YOUR ASSIGNMENT: Set down, please, without alteration, the lines of the entries below from the first through the one containing "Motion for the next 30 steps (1".

Records from a data source:
BEGIN

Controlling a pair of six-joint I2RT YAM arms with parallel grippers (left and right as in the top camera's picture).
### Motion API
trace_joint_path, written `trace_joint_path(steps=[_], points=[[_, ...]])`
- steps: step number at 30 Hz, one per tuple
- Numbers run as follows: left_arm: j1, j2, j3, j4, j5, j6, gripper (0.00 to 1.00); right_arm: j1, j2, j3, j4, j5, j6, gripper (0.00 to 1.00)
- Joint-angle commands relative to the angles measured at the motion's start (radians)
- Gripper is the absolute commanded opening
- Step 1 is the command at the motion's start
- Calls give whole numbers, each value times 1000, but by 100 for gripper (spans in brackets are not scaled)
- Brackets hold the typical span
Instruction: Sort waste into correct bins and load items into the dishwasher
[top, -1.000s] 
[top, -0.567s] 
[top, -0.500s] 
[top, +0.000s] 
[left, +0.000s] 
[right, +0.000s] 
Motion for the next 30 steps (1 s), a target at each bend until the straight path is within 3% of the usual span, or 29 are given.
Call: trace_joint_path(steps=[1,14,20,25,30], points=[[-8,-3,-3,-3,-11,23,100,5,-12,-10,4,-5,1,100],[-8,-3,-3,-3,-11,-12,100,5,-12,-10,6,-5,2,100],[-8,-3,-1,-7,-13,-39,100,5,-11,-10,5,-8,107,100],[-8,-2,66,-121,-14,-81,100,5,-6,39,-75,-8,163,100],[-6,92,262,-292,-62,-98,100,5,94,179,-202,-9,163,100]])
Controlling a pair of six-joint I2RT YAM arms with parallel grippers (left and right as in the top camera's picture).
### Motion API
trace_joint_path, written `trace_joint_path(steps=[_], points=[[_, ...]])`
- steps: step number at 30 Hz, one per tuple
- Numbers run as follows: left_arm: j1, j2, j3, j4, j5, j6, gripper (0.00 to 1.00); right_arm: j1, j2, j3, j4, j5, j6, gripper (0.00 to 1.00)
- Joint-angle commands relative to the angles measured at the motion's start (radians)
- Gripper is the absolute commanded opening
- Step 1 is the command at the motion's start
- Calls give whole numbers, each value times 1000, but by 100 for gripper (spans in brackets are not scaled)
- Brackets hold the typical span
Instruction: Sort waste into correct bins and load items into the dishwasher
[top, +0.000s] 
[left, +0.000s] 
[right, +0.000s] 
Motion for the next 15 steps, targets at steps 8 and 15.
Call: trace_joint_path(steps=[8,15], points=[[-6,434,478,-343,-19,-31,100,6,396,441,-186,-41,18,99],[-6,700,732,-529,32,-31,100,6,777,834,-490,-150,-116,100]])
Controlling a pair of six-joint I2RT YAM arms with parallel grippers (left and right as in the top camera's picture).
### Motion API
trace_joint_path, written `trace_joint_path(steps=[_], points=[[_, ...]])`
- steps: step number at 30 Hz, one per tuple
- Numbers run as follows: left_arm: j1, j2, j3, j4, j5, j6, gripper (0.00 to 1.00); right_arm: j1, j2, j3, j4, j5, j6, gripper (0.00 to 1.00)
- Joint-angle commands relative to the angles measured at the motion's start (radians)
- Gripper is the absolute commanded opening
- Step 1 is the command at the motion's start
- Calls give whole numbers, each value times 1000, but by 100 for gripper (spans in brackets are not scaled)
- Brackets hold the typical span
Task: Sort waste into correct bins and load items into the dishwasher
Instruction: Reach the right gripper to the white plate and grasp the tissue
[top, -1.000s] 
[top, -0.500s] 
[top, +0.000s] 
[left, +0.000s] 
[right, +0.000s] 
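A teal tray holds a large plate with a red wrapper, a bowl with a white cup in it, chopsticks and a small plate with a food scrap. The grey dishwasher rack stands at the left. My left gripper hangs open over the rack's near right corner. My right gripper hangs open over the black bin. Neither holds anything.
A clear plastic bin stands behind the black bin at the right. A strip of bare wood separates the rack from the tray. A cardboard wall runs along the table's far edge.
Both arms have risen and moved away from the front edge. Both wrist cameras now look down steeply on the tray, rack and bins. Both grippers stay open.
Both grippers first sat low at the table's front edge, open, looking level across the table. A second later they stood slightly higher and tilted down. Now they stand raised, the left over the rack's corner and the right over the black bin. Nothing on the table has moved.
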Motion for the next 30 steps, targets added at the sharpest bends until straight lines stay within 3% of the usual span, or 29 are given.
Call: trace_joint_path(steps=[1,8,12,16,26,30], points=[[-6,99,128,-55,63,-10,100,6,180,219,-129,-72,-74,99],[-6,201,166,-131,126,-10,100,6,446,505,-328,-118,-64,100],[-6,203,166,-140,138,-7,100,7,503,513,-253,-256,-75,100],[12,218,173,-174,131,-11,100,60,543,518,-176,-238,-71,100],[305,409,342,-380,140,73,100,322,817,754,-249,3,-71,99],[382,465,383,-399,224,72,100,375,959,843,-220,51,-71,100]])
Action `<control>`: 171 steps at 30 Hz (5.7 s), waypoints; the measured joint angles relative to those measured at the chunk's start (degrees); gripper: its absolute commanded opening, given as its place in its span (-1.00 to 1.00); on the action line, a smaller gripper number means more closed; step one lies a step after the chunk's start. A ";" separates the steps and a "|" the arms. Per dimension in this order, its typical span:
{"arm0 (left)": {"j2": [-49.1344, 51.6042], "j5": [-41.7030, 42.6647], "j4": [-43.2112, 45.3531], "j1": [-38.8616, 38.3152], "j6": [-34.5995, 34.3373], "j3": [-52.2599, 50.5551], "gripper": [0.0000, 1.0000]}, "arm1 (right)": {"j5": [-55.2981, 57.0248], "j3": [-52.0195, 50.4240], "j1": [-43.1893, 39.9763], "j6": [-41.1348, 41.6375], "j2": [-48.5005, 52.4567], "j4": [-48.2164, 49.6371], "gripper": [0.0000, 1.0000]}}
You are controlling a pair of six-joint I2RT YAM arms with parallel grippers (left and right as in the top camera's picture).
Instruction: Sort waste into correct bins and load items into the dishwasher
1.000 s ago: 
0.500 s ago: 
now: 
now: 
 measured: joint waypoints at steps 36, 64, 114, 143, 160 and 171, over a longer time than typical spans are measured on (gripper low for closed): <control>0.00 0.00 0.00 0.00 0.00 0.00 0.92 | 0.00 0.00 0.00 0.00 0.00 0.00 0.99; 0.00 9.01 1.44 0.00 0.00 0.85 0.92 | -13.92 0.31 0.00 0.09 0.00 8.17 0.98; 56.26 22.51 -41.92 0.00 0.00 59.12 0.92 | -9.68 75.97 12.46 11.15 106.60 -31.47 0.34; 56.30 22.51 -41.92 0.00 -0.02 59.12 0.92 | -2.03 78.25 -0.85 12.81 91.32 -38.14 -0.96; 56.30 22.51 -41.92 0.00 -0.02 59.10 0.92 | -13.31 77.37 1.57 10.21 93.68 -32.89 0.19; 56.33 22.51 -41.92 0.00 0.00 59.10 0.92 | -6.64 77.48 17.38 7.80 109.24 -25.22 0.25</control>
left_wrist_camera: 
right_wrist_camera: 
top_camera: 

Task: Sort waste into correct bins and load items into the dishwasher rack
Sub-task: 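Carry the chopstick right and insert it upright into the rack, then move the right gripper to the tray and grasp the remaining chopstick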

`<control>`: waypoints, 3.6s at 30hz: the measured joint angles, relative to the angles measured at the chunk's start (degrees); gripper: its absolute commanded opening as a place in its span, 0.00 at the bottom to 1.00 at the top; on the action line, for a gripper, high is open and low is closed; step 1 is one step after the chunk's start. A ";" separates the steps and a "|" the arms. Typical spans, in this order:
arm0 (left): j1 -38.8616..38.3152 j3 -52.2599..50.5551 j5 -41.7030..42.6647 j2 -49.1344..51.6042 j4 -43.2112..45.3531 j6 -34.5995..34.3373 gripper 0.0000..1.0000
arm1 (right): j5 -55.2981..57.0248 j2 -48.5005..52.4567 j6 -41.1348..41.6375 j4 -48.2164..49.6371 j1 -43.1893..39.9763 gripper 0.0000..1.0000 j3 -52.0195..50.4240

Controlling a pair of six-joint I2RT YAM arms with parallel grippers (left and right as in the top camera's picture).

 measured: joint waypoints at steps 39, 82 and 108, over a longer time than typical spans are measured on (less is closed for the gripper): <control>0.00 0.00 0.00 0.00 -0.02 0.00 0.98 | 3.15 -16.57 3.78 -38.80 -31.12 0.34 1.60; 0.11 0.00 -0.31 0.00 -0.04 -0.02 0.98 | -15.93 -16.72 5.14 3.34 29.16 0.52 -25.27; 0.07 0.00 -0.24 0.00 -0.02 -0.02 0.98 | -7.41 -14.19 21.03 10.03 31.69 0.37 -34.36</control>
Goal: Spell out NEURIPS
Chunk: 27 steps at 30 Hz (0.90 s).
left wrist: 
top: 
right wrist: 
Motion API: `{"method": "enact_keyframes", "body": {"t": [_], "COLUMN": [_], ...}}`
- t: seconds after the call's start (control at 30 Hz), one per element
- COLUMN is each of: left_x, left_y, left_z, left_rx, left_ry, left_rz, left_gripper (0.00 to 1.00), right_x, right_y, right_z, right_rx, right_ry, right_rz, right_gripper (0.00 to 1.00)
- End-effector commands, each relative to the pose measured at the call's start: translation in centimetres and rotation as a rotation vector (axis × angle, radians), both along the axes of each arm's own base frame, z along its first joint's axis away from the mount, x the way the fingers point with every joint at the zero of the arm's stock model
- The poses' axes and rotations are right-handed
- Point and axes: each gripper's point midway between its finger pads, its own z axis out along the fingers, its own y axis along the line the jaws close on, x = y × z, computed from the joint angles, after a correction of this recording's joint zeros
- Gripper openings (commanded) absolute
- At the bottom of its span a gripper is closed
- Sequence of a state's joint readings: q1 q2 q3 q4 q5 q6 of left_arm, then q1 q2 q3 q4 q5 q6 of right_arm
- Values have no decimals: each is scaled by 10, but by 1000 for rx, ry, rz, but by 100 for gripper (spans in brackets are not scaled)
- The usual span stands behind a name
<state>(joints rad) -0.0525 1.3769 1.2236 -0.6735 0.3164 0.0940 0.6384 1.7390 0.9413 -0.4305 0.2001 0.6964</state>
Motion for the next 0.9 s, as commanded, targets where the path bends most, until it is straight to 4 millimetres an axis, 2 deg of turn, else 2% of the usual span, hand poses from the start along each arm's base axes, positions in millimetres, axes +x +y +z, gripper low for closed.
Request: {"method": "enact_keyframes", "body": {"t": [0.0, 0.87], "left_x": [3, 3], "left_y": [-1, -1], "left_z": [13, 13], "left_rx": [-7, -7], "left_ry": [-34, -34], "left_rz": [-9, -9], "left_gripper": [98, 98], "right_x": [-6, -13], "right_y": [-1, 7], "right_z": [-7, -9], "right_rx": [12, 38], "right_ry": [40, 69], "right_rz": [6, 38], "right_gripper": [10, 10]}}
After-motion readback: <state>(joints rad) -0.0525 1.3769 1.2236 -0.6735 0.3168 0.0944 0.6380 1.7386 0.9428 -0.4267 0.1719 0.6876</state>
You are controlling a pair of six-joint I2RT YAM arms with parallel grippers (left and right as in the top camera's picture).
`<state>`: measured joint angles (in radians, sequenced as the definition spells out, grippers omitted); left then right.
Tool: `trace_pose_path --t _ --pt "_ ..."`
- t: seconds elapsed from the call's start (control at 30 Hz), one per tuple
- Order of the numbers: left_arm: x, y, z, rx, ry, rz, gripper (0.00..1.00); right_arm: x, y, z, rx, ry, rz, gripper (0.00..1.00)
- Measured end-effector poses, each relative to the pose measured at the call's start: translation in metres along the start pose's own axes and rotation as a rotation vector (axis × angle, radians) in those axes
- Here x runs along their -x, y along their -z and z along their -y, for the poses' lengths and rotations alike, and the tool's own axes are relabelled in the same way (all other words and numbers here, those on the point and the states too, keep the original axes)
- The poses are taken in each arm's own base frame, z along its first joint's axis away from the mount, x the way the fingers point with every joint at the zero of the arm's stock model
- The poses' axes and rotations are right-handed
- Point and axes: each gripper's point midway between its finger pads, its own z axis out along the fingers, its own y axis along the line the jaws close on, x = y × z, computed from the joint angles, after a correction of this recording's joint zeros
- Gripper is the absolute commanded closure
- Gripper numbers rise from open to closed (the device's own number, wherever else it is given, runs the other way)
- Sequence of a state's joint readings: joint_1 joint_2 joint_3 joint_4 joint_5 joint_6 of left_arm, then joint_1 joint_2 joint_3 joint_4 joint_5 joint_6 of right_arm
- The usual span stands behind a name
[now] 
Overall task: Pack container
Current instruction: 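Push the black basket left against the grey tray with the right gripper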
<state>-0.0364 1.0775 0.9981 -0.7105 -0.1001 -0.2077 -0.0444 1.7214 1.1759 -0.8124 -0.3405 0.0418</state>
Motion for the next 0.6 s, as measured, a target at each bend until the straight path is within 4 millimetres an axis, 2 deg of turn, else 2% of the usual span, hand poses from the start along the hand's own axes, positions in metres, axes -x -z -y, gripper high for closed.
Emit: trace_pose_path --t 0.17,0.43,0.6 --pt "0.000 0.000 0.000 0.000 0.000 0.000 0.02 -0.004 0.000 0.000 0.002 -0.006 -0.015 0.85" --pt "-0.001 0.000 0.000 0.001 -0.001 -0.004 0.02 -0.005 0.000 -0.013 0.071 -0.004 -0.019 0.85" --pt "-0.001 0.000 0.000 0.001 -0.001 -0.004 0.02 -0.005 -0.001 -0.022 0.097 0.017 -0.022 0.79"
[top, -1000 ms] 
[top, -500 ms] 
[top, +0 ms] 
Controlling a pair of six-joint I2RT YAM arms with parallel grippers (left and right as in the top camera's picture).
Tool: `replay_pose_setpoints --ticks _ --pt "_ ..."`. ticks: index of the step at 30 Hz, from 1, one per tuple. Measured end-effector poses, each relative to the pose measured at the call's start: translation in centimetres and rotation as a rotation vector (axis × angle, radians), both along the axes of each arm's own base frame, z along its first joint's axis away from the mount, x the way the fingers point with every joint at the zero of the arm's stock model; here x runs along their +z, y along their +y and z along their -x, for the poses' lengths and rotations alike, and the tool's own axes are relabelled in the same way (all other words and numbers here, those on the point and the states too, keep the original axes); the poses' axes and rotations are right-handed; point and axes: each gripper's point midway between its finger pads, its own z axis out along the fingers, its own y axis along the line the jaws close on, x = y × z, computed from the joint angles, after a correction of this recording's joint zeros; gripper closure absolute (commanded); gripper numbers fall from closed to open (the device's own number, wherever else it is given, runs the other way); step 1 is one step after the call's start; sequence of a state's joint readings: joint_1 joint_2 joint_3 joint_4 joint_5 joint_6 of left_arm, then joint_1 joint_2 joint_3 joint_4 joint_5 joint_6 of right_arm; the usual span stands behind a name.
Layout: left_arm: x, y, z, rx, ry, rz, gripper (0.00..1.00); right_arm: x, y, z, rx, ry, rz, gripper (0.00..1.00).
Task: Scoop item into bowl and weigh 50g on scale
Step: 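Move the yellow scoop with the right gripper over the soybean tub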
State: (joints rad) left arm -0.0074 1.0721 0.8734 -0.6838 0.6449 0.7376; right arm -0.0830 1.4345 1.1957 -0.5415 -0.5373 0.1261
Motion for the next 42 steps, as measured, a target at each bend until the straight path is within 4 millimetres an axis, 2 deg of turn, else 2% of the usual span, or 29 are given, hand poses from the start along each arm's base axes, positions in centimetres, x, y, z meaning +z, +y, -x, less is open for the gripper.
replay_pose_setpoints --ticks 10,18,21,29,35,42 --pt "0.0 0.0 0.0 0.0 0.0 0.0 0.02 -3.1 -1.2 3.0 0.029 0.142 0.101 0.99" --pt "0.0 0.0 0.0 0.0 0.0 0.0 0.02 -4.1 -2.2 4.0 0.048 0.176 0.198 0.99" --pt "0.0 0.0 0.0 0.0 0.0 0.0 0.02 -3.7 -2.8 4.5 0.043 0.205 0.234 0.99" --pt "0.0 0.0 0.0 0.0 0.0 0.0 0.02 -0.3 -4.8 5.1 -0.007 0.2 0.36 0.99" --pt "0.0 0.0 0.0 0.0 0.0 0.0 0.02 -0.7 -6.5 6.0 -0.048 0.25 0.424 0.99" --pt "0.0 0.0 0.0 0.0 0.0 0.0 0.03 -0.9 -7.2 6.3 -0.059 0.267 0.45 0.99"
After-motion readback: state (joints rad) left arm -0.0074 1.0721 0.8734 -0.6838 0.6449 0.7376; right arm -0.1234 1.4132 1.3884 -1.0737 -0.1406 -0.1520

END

EXERCISE ANSWER:
Controlling a pair of six-joint I2RT YAM arms with parallel grippers (left and right as in the top camera's picture).
### Motion API
trace_joint_path, written `trace_joint_path(steps=[_], points=[[_, ...]])`
- steps: step number at 30 Hz, one per tuple
- Numbers run as follows: left_arm: j1, j2, j3, j4, j5, j6, gripper (0.00 to 1.00); right_arm: j1, j2, j3, j4, j5, j6, gripper (0.00 to 1.00)
- Joint-angle commands relative to the angles measured at the motion's start (radians)
- Gripper is the absolute commanded opening
- Step 1 is the command at the motion's start
- Calls give whole numbers, each value times 1000, but by 100 for gripper (spans in brackets are not scaled)
- Brackets hold the typical span
Instruction: Sort waste into correct bins and load items into the dishwasher
[top, -1.000s] 
[top, -0.567s] 
[top, -0.500s] 
[top, +0.000s] 
[left, +0.000s] 
[right, +0.000s] 
Motion for the next 30 steps (1 s), a target at each bend until the straight path is within 3% of the usual span, or 29 are given.

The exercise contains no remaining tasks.